Repeat the entire listing exactly.

◇ ◇ ◇ ◇ ◇ ◇ ◇

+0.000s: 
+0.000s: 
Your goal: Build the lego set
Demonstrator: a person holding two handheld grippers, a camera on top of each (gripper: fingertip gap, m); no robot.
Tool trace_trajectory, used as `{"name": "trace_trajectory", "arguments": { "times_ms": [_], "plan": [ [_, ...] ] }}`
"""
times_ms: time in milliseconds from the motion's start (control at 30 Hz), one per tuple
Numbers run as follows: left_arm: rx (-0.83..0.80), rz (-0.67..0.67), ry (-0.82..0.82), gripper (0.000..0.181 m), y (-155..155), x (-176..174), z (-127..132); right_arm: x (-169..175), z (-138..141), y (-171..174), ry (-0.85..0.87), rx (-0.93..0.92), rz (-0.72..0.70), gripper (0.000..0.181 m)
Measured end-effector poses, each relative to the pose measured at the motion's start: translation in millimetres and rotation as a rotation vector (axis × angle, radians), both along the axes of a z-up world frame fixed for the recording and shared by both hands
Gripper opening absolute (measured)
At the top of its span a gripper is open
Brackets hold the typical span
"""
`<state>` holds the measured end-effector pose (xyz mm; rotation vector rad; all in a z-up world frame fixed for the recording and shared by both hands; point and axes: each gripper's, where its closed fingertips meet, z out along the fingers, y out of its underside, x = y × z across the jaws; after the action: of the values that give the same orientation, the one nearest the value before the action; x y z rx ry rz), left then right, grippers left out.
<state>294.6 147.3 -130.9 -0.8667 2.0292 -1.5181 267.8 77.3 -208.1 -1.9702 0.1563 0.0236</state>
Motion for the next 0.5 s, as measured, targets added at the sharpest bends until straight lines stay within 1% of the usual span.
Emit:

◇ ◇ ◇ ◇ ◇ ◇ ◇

FINAL ANSWER:
+0.000s: 
+0.000s: 
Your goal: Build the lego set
Demonstrator: a person holding two handheld grippers, a camera on top of each (gripper: fingertip gap, m); no robot.
Tool trace_trajectory, used as `{"name": "trace_trajectory", "arguments": { "times_ms": [_], "plan": [ [_, ...] ] }}`
"""
times_ms: time in milliseconds from the motion's start (control at 30 Hz), one per tuple
Numbers run as follows: left_arm: rx (-0.83..0.80), rz (-0.67..0.67), ry (-0.82..0.82), gripper (0.000..0.181 m), y (-155..155), x (-176..174), z (-127..132); right_arm: x (-169..175), z (-138..141), y (-171..174), ry (-0.85..0.87), rx (-0.93..0.92), rz (-0.72..0.70), gripper (0.000..0.181 m)
Measured end-effector poses, each relative to the pose measured at the motion's start: translation in millimetres and rotation as a rotation vector (axis × angle, radians), both along the axes of a z-up world frame fixed for the recording and shared by both hands
Gripper opening absolute (measured)
At the top of its span a gripper is open
Brackets hold the typical span
"""
`<state>` holds the measured end-effector pose (xyz mm; rotation vector rad; all in a z-up world frame fixed for the recording and shared by both hands; point and axes: each gripper's, where its closed fingertips meet, z out along the fingers, y out of its underside, x = y × z across the jaws; after the action: of the values that give the same orientation, the one nearest the value before the action; x y z rx ry rz), left then right, grippers left out.
<state>294.6 147.3 -130.9 -0.8667 2.0292 -1.5181 267.8 77.3 -208.1 -1.9702 0.1563 0.0236</state>
Motion for the next 0.5 s, as measured, targets added at the sharpest bends until straight lines stay within 1% of the usual span.
Emit:

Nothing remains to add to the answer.